Department of Psychiatry and Pharmacology, University of Toronto, Toronto, ON, Canada.
Bipolar Disord. 2009 Nov;11(7):673-86. doi: 10.1111/j.1399-5618.2009.00748.x.
Asenapine is approved for bipolar disorder and schizophrenia. This was a 3-week, randomized, double-blind, placebo-controlled trial of asenapine for treating acute bipolar mania.
After a single-blind placebo run-in period, adults (n = 488) experiencing manic or mixed episodes were randomized to flexible-dose sublingual asenapine (10 mg BID on day 1; 5 or 10 mg BID thereafter; n = 194), placebo (n = 104), or oral olanzapine (15 mg BID on day 1; 5-20 mg QD thereafter; n = 191). Primary efficacy, change in Young Mania Rating Scale (YMRS) total score from baseline to day 21, was assessed using analysis of covariance with last observation carried forward [(LOCF); primary analysis]. A mixed model for repeated measures [(MMRM); prespecified secondary analysis] was also used to assess efficacy. Tolerability and safety assessments included adverse events, physical examinations, extrapyramidal symptom ratings, and laboratory values.

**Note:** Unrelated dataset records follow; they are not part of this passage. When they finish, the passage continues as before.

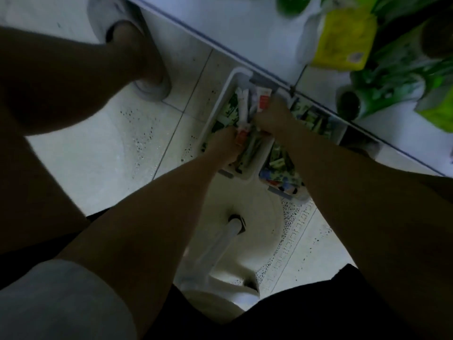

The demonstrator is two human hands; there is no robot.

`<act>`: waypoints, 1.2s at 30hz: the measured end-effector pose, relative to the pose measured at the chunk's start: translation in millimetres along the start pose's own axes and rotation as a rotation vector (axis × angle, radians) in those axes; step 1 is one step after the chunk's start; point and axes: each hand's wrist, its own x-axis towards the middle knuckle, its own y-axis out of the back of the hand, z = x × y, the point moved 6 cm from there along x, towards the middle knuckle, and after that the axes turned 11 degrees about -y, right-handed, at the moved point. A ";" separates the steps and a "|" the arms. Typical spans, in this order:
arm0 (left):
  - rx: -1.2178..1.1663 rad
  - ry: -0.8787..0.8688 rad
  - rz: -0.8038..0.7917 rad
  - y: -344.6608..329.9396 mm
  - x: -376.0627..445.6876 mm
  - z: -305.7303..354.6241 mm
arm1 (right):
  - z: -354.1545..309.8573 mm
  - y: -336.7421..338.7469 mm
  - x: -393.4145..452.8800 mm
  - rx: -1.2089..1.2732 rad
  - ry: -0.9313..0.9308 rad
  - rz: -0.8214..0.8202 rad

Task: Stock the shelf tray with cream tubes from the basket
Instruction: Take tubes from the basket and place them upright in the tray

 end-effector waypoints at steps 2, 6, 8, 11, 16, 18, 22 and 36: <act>-0.120 -0.021 0.081 30.8 -8.7 18.1 | 0.5 26.8 -25.1 0.157 -0.026 -0.004; -0.334 -0.129 0.130 85.8 -36.0 73.6 | -11.8 72.4 -92.5 0.255 0.087 -0.039; -0.375 -0.201 0.117 109.5 -52.4 106.1 | -20.4 93.0 -126.9 0.293 0.158 -0.039; -0.373 -0.334 0.097 150.6 -84.8 161.0 | -37.9 122.5 -182.5 0.338 0.309 -0.031; -0.276 -0.624 0.054 218.9 -161.6 258.2 | -67.2 173.7 -278.4 0.483 0.544 0.020; -0.207 -0.726 0.073 240.6 -194.7 294.9 | -77.4 193.7 -316.3 0.466 0.617 0.095; -0.115 -0.873 0.134 279.3 -261.5 362.5 | -96.1 236.3 -394.0 0.401 0.780 0.224; 0.120 -1.077 0.381 347.1 -386.5 497.9 | -121.6 354.7 -561.9 0.154 0.904 0.732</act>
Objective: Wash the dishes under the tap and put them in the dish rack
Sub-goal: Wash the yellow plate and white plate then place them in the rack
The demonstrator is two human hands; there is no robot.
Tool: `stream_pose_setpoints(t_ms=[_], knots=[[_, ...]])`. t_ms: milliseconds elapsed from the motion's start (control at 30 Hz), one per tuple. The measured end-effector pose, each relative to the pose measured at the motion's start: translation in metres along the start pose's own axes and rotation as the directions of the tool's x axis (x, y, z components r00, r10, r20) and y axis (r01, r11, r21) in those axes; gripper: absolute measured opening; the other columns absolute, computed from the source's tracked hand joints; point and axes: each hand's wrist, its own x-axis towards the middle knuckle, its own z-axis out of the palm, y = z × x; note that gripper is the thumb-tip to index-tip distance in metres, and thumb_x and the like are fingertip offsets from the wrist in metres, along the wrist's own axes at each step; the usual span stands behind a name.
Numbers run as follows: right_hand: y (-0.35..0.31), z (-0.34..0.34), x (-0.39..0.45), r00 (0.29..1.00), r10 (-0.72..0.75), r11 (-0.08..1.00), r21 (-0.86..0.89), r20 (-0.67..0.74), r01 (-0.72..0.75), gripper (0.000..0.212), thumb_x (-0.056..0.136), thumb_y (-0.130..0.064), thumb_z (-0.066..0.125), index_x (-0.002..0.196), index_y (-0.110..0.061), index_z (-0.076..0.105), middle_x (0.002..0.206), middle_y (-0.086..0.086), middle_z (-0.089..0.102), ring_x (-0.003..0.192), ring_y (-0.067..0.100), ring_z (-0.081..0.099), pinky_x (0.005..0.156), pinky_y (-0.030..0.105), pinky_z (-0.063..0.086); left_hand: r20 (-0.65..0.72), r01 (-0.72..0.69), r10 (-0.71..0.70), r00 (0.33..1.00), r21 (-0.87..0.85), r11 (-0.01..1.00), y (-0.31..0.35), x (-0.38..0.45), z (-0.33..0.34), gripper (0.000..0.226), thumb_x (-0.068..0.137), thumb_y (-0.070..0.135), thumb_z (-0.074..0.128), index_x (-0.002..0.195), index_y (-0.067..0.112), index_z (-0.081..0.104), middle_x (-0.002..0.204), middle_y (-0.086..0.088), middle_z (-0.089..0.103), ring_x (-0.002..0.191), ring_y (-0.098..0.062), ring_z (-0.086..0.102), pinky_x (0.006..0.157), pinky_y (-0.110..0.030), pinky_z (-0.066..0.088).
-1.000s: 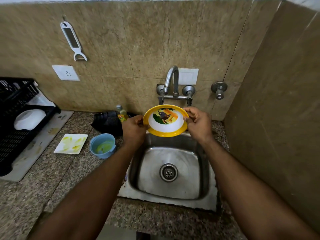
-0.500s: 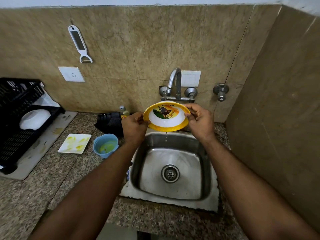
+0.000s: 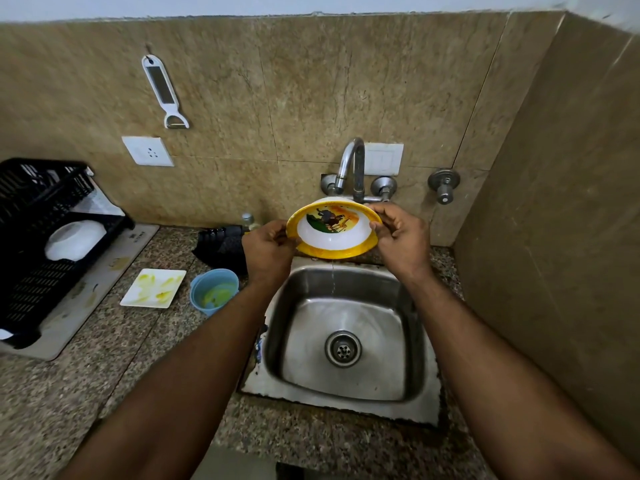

Mean daily dosages were asenapine 18.2 mg and olanzapine 15.8 mg. Significantly greater least squares (LS) mean +/- SE changes in YMRS scores were observed on day 2 with asenapine (-3.0 +/- 0.4) and olanzapine (-3.4 +/- 0.4) versus placebo (-1.5 +/- 0.5, both p < 0.01) and were maintained until day 21 (-10.8 +/- 0.8 with asenapine, -12.6 +/- 0.8 with olanzapine; both p < or = 0.0001 versus placebo, -5.5 +/- 1.1) with LOCF. The results of MMRM analyses were consistent with those of LOCF. Asenapine had a modest impact on weight and metabolic measures.
These results indicate that asenapine is rapidly acting, efficacious, and well tolerated for patients with bipolar I disorder experiencing an acute manic episode.
阿塞那平适用于双相情感障碍和精神分裂症。这是一项为期 3 周、随机、双盲、安慰剂对照的阿塞那平治疗急性双相躁狂的试验。
在单盲安慰剂导入期后,经历躁狂或混合发作的成年人(n=488)被随机分配至灵活剂量舌下阿塞那平(第 1 天 10mg,bid;此后 5 或 10mg,bid;n=194)、安慰剂(n=104)或口服奥氮平(第 1 天 15mg,bid;此后 5-20mg,qd;n=191)。主要疗效指标为从基线到第 21 天的 Young 躁狂评定量表(YMRS)总分变化,采用协方差分析进行评估,最后一次观测值向前推测(LOCF);主要分析。还使用重复测量混合模型(MMRM)进行评估。耐受性和安全性评估包括不良事件、体格检查、锥体外系症状评分和实验室值。
平均每日剂量为阿塞那平 18.2mg 和奥氮平 15.8mg。阿塞那平和奥氮平治疗组的 YMRS 评分在第 2 天的最小二乘(LS)均数±SE 变化明显更大,分别为阿塞那平(-3.0±0.4)和奥氮平(-3.4±0.4)与安慰剂(-1.5±0.5,均 p<0.01),且在第 21 天保持不变(阿塞那平-10.8±0.8,奥氮平-12.6±0.8;均 p<0.0001 与安慰剂,-5.5±1.1)。MMRM 分析结果与 LOCF 结果一致。阿塞那平对体重和代谢指标的影响较小。
这些结果表明,阿塞那平治疗双相 I 型障碍急性躁狂发作患者起效迅速、疗效显著且耐受性良好。